— Нет. Я вырос без комплексов. — И задумчиво добавил, в то время как кончики его пальцев касались его четко очерченных губ: — Не совсем так. Когда мне было лет девять или десять, меня стало возмущать, что отец приходил только иногда, играл со мной, разговаривал, а потом исчезал на многие недели. В этот период я стал доставлять немало неприятностей. — Адам медленно и сердечно улыбнулся, сощурив глаза, а Селина вдруг почувствовала к нему нежность.
Она быстро налила себе еще кофе и стала пить обжигающую жидкость, как бы наказывая себя за свой бездумный вопрос, а он задумчиво сказал:
— Мы с тобой во многом похожи. Мы оба знаем, чего хотим от жизни, и добиваемся этого. Но у нас нет эмоциональной привязанности, наверное, потому, что в действительности мы чувствуем себя неуверенно. Твои родители рано умерли, и ты почувствовала себя брошенной, отданной, как бездомная собачонка, в чужие руки. Как я тебе объяснял, я раньше тоже чувствовал себя отверженным, пока моя мать не поняла, почему я стал плохо себя вести, и не объяснила мне все. — Он наклонился вперед, пристально глядя на нее: — Она сказала мне, что мой отец глубоко любит меня и гордится мной. Но он не любит ее — по крайней мере, не так, как любит Ванессу. Поэтому он должен быть с Ванессой, но он приходит навещать меня как можно чаще и все время думает обо мне. Посте этого я смирился с тем, что довольно редко виделся со своим отцом, а благодаря письмам, которые он писал мне каждую неделю, стал лучше понимать его. — Адам улыбнулся. — Позже из тех же писем я все узнал и о тебе — как ты пришла в их дом, какая ты смелая и горячая, как идут твои дела в школе, как ты ударила Доминика и поставила ему синяк под глазом за то, что он вырвал все цветы, которые ты вырастила на своей части сада. Ты так или иначе принесла много радости в его жизнь.

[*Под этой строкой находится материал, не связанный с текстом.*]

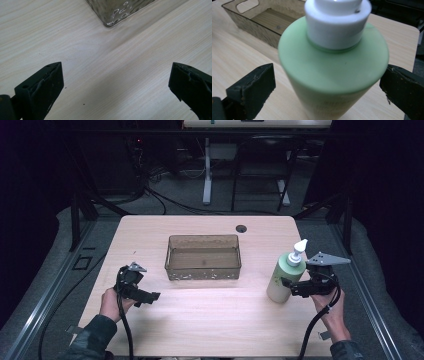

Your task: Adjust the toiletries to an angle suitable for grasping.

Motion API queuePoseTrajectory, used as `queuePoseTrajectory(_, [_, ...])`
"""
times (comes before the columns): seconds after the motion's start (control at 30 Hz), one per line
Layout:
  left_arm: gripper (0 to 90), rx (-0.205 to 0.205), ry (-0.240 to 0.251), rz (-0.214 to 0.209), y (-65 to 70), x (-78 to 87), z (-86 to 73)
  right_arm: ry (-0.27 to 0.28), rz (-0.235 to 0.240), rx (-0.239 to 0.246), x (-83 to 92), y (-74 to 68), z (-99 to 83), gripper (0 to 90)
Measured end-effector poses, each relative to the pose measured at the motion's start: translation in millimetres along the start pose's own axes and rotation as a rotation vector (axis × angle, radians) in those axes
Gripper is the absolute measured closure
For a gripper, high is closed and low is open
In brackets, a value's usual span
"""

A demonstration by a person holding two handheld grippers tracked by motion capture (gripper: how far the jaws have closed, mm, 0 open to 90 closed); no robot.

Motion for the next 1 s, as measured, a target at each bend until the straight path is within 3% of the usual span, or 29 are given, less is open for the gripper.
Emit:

Его глаза потеплели так, что стали похожи на прозрачные зеленые озера, и она была не в состоянии оторваться от них. Он мягко сказал:
— Его незатейливое любование твоим твердым характером заразило и меня. Я почувствовал твое обаяние еще задолго до того, как познакомился с тобой.
Это уже было слишком, больше, чем она могла воспринять и осмыслить сразу, прямо здесь. Ей потребуется какое-то время побыть одной, чтобы обдумать все, что он только что рассказал. Усилием воли она оторвала взгляд от его твердого, почти гипнотического взгляда и, допив остатки вина, уцепилась за единственную безопасную ниточку в его откровениях и спросила с хорошо разыгранной озабоченностью:
— Кстати о Доминике, ты видел его? Возвращается он на работу?..
Ей никогда не узнать, был ли он разочарован тем, что она проигнорировала его проникновенный рассказ о своих отношениях с Мартином в детстве, его признание — которому можно верить или нет, — в том, что его интерес к подробностям ее жизни не был случайным. Она боялась взглянуть на него, чтобы понять, говорит ли он правду или лжет.
Она продолжала смотреть на сплетенные пальцы своих рук, которые лежали на ее коленях. Когда он ей ответил, тон его голоса был совершенно ровный, по нему нельзя было ничего узнать.
— Я его видел. Я дал ему несколько выходных, с тем чтобы он привык к мысли, что ему придется выплатить из своей зарплаты все до последнего пенса, вернуть деньги, которые он взял «взаймы». В течение последующих десяти лет ему явно не будет хватать денег на карманные расходы. В понедельник он придет в офис, чтобы работать в полном смысле слова без отдыха.
Адам поднялся, и Селина осторожно взглянула на него, почувствовав, что у него изменилось настроение.
— Я не думаю, что он еще раз допустит подобную ошибку. Он знает, что будет с ним в этом случае.
Селина встретилась с ним взглядом и быстро отвернулась — его глаза были жесткие и холодные, словно осколки зеленого стекла. Она не хотела бы быть его врагом. Она беспомощно задрожала, а он без всякого выражения посоветовал: — Несколько теплых шерстяных вещей не будут смотреться так соблазнительно, как то, во что ты сейчас одета, но зато наверняка в них ты не замерзнешь. — Он повернулся, собираясь уходить. — Извини меня, но у меня важные дела, я пойду к себе. Сегодня я тебя уже не увижу, так что почему бы тебе не одеться потеплее, чтобы не дрожать от холода?..
Ей надо было снова надеть тот атласный халат. Его шелковистая ткань охлаждала бы ее разгоряченную кожу, это чувственное возбуждение… Если бы она была в нем, интересно, снял бы Адам его с нее, чтобы гладить ее возбужденное тело, ласкать и любить ее?